My mind overflows with animated food memories of my daughter. At age three, mimicking me as I peeled garlic over the sink, begging me to let her take the cute little shrimpies out of their shells, eating handfuls of bright green and red Swiss chard from a bowl, or sneaking a spoonful of my grandmother’s chopped chicken liver when no one was looking. A cute toddler, she would bug me over and over again for just one more bite of unagi. Her mouth innocently open, her mind endlessly curious about what was cooking in the pot, and always possessing the most beatific expression on her face when tasting something new and wonderful.
I have never met a child who thanked the duck (lying, ready for roasting on the chopping block) for dying, because she would get to eat it and it was so yummy. Or a six year old girl, who after a brief episode of violent seasickness on a day-long, offshore fishing trip, recovering enough to not only haul in a large summer flounder, but to then watch intently as all the rest of his brother fish were caught, hit over the head with a pipe, and gutted mercilessly on the deck of the cabin cruiser. All the while, singing a little fishy song that went along the lines of:
“I love you little fluke, now rest and be happy, you will sleep well on my daddy’s grill tonight…”
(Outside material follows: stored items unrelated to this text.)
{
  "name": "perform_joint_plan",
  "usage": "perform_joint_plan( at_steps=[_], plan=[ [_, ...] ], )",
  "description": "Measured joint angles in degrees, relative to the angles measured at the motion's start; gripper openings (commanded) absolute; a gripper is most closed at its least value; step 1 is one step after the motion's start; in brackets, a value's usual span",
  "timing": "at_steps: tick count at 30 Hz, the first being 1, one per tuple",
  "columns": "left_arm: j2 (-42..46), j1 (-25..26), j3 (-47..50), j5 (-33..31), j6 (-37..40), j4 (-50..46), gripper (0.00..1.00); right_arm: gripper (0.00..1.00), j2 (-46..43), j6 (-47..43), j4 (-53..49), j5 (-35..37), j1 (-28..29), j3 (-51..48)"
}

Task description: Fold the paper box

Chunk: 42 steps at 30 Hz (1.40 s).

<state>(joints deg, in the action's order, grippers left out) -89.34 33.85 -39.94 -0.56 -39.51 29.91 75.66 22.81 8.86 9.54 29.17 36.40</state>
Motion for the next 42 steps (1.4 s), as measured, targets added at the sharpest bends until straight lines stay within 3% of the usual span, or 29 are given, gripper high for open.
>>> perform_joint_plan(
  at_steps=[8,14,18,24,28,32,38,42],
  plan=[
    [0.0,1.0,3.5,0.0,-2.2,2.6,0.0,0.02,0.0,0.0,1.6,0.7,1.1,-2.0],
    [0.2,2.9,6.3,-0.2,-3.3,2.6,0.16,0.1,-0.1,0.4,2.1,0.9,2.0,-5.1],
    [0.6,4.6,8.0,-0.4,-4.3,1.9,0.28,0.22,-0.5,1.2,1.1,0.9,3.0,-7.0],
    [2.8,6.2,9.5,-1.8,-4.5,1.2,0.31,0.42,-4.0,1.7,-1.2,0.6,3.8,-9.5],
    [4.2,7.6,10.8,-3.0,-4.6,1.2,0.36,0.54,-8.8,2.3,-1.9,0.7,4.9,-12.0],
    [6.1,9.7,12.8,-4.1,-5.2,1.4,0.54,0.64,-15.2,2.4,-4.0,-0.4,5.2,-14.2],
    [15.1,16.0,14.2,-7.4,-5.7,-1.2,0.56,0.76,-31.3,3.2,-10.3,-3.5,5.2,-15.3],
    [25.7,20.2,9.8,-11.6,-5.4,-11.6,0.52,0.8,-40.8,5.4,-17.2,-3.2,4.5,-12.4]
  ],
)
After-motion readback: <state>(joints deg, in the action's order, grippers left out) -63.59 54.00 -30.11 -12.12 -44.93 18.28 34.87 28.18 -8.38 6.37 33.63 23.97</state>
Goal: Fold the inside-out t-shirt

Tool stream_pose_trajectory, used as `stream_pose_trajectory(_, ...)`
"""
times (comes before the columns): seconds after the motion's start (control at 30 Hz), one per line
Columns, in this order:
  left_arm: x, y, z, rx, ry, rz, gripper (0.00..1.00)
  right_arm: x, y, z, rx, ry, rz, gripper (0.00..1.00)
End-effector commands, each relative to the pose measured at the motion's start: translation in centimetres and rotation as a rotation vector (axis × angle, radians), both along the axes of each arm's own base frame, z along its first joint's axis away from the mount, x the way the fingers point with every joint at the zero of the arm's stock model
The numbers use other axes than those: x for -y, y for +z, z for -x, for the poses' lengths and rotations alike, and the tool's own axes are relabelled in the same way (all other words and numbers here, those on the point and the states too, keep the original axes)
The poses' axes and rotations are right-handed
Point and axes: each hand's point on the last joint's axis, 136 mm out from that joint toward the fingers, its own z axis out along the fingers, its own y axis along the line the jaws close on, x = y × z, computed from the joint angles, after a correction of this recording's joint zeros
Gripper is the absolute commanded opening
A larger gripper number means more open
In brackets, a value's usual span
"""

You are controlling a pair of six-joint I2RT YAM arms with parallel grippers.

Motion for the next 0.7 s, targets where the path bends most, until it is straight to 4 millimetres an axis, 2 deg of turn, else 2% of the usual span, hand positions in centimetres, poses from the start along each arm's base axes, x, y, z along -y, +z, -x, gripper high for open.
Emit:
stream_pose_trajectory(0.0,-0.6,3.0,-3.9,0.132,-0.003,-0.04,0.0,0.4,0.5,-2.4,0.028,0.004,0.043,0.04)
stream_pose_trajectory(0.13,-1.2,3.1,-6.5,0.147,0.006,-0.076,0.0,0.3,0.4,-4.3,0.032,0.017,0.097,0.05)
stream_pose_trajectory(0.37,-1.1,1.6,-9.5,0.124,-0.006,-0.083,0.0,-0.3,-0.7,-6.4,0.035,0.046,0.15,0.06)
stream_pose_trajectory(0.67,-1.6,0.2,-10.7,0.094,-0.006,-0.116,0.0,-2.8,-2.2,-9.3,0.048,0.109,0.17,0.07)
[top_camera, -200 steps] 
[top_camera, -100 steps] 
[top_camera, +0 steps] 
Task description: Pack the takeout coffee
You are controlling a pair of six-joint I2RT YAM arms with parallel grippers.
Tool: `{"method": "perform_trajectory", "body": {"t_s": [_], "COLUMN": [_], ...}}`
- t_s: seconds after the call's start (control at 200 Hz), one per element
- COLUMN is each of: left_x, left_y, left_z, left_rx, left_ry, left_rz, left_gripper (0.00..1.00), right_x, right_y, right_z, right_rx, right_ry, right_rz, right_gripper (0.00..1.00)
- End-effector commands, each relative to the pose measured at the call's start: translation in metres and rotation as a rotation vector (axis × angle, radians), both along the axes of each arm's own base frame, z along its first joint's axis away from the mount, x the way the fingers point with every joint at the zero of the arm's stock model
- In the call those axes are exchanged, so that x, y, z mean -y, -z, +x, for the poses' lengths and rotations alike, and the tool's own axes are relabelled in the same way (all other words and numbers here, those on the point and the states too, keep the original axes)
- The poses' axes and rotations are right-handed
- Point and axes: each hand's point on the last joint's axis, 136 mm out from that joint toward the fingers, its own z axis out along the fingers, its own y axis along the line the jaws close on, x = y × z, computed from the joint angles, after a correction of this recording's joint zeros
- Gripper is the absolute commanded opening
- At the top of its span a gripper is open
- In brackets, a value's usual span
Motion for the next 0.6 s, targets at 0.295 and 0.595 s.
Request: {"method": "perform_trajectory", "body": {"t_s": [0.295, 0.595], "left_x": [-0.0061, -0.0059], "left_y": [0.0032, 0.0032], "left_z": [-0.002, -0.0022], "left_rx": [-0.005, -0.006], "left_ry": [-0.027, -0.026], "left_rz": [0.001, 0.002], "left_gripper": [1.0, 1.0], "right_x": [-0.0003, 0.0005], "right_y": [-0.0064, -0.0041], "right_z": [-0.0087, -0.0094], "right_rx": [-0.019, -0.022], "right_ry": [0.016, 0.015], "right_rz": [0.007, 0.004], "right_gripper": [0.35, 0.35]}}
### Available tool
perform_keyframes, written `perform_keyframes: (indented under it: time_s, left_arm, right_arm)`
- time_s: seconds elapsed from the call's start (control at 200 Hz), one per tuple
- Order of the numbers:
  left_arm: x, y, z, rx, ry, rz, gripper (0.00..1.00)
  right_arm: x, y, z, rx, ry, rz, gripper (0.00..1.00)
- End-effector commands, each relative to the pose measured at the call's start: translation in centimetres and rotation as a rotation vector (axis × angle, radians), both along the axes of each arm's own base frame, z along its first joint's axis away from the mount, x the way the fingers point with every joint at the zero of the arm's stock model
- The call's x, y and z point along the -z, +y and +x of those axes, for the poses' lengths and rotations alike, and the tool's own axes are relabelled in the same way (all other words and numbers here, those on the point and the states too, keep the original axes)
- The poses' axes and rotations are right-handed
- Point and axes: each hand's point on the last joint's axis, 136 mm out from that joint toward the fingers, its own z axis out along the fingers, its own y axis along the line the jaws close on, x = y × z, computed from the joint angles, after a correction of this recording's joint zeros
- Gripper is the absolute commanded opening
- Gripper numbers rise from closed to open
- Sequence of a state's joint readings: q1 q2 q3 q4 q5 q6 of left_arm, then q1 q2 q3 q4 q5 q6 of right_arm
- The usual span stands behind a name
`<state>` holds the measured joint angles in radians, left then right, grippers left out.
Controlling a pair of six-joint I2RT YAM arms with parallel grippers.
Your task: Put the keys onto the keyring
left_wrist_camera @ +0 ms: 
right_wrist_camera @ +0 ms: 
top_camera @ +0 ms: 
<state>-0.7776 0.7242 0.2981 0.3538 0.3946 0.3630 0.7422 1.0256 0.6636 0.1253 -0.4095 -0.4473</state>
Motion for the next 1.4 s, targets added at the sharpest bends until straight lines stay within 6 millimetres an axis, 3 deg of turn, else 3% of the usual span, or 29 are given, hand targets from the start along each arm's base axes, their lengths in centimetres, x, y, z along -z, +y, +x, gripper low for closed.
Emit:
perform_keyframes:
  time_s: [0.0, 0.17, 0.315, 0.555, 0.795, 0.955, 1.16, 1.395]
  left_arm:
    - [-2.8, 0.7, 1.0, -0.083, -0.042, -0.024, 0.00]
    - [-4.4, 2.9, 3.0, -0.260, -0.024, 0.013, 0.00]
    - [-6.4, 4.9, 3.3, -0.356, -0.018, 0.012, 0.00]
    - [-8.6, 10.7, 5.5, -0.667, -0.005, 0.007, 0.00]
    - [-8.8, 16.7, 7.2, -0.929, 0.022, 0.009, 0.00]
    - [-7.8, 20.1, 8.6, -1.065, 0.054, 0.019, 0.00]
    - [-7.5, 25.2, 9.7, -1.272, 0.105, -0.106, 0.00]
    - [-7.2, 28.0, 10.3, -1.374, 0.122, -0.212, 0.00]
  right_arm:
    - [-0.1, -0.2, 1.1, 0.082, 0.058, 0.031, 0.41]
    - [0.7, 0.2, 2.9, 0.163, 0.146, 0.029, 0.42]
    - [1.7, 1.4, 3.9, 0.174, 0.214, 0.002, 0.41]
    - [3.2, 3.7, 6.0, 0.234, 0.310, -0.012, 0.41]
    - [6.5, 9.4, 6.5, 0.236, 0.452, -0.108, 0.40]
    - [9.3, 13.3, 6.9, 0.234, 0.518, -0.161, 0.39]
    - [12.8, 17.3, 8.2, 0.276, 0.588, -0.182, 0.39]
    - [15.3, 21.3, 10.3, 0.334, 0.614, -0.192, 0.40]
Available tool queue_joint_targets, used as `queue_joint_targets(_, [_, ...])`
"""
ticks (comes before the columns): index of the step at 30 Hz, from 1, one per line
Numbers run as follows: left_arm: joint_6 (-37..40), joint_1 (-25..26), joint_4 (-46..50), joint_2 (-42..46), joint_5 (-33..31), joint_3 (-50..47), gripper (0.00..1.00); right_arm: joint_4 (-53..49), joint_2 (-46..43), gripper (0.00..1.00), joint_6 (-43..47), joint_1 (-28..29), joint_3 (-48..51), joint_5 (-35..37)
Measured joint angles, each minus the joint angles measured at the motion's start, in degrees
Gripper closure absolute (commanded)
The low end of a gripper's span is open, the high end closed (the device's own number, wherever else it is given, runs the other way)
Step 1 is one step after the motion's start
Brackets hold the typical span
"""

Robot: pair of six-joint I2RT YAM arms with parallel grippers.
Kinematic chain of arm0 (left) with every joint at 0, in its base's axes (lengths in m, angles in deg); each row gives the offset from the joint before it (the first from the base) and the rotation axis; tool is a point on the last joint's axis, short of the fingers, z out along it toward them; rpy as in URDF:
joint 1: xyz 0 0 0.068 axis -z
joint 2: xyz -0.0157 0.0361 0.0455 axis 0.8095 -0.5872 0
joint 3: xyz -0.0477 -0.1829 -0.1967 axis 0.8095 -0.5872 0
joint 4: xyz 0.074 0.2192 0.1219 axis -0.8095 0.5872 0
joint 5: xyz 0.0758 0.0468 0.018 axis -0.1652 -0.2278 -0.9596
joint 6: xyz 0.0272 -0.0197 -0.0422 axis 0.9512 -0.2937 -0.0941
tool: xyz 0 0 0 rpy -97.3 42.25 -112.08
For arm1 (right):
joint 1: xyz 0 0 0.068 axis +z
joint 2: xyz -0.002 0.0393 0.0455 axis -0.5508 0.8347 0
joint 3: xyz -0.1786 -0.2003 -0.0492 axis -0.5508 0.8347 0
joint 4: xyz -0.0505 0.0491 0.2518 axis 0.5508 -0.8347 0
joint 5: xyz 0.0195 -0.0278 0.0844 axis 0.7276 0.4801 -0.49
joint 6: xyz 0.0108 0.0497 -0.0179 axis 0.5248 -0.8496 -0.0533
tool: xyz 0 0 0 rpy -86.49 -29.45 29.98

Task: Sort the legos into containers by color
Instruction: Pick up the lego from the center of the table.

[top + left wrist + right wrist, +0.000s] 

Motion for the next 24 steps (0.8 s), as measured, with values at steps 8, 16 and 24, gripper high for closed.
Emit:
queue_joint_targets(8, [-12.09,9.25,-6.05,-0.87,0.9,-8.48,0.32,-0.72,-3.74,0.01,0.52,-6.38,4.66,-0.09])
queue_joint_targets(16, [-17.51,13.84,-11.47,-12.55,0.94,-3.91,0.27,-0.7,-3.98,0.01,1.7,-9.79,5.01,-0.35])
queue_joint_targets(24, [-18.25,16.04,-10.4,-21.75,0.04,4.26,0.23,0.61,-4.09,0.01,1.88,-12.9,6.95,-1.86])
This same child braved the sharpest brambles, worst mosquitoes and terrible poison ivy each year, in order to pick the biggest and best raspberry, just out of her reach. Her hands were always stained blue and red for a good two weeks of every summer, because of her daily tramping through the high bush, spotting the hugest, fattest, and most perfect blueberries each time. There were associated injuries, and I spent a lot of time treating her various scratches and thorny splinters with iodine, yet she never seemed to fuss much.
It seems clear to me, upon recovering these images so vividly, that this change in my child was directly related to developing a relationship with food from the ground up. Placing an unidentifiable, mush-filled bowl in front of her wasn’t enough to create a connection to her meal. Something was missing.
She simply needed to sit in the dirt and pick the peas; to see the fish come flipping out of the water on her line, silver and gasping; to touch the clammy, bumpy skin of the duck, and slip the garlic out of it’s papery skin with her own hands in order to understand. To understand that after the embers had died down that night after fishing, and her little belly was full, that it was her job to take the remains of the fish and vegetables out to her great-grandmother’s compost heap. To continue the cycle; to cover the bones with dirt, to feed the raspberries, to love her dog, to feel the ocean moving under her bare feet, and then finally, to fall asleep in the damp, summer heat, perhaps dreaming of what her next meal might be.